== Instructions to follow ==
Copy every line that contains the string "cable" from the entries below.

====== Data under study ======

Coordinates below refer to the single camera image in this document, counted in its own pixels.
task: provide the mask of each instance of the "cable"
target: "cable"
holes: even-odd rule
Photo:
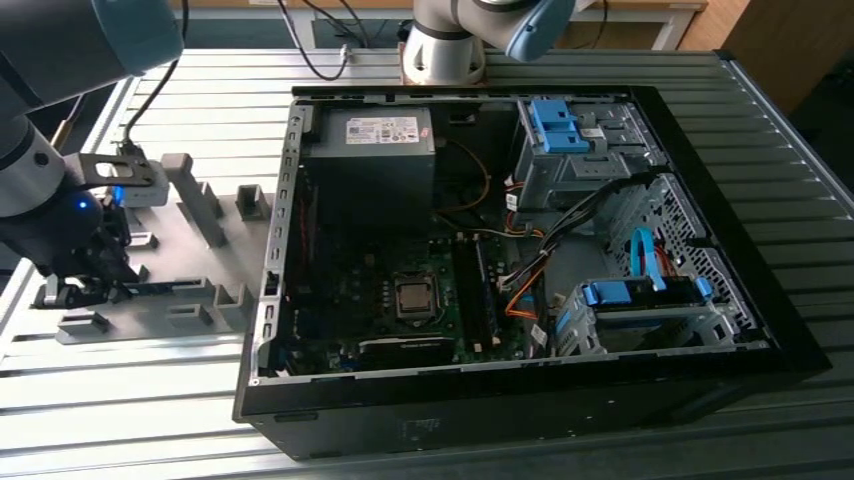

======

== Exercise answer ==
task: provide the mask of each instance of the "cable"
target: "cable"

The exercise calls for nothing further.